The delivery of software has been transformed in recent years by increased adoption of Continuous Integration (CI) and Continuous Delivery & Deployment (CD) processes, and the introduction of the DevOps approach to infrastructure management.
To provide a, somewhat simplistic, summary of these processes, we could say that they are primarily concerned with the automated validation and delivery of application and infrastructure deliverables. We seek to ensure that we have a single pipeline that automatically ensures that our deliverables meet both functional and non-functional requirements and are delivered efficiently and reliably through to production.
The focus here is on ensuring each individual delivery is evaluated against quality criteria as defined by the delivery team and business, so that we can have confidence that the risk of deployment is low. We further reduce risk by ensuring that deliveries are small, incremental and can be reversed if the delivery is proved problematic.
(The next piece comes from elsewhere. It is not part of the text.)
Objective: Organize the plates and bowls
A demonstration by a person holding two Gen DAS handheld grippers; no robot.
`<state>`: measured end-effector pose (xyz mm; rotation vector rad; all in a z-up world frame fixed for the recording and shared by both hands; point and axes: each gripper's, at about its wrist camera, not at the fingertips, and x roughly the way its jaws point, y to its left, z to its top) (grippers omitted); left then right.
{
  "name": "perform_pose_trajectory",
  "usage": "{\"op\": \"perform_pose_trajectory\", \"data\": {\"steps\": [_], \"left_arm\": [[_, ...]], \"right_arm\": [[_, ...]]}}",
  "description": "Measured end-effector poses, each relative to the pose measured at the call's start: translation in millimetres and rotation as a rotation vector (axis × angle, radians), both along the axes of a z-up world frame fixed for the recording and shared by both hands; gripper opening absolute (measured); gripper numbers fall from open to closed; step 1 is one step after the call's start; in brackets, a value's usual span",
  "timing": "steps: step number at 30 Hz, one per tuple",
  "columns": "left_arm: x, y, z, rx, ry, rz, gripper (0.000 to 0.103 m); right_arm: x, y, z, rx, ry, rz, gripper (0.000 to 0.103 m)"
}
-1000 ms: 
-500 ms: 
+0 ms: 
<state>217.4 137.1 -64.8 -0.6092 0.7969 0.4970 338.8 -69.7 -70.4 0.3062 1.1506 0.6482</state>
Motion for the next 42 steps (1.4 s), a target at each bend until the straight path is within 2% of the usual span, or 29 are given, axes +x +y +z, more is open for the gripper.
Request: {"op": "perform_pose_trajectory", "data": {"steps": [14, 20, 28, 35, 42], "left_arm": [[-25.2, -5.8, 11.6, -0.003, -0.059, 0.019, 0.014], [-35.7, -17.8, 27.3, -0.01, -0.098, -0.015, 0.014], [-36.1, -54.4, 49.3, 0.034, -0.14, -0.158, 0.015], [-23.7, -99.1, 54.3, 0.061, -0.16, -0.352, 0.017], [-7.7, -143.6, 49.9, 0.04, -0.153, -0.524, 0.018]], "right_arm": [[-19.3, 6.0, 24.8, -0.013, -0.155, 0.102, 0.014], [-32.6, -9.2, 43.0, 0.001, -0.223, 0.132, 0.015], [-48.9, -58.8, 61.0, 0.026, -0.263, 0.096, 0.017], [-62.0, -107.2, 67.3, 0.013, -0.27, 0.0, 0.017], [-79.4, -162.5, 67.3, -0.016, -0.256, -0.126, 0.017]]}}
These methods are fundamentally important for the delivery of modern software and can grow to become sophisticated with full test deployment to environments which replicate production and use of service virtualisation to model system behaviour.
So, what shortfall does Continuous Verification fulfil?
Following alongside DevOps and CI/CD, the adoption of cloud, distributed NoSql databases, microservices and Kubernetes, has generated an explosion in the complexity of IT systems. Systems which previously had 3 layers (presentation, application and persistence) may now have hundreds of moving parts. The inherent complexity of these systems has been pushed from the monolith into multiple components composing the system architecture and infrastructure. This is reflected in studies and surveys, for example 76% of chief information officers surveyed think growing information technology complexity may soon make it impossible to efficiently manage digital performance.
Many systems have reached the point where it is no longer possible for a single person to fully understand its architecture and interactions. Others are following along closely behind. These systems are complex: their behavior can no longer be reasonably inferred from their properties. So, from a CI/CD perspective, we cannot reason about how a deliverable will behave within the production environment based only on quality guarantees provided by the CI/CD pipeline.
This is pretty scary stuff for enterprise IT which has long operated in a command-and-control manner (despite attempts to adopt more Agile methods) and, for which, CI/CD itself is often a relatively novel methodology. The control we have demanded is now impossible in the traditional sense. We must now think about our IT systems as a whole rather than reduce them to individual components.
So how do we manage quality in a complex system?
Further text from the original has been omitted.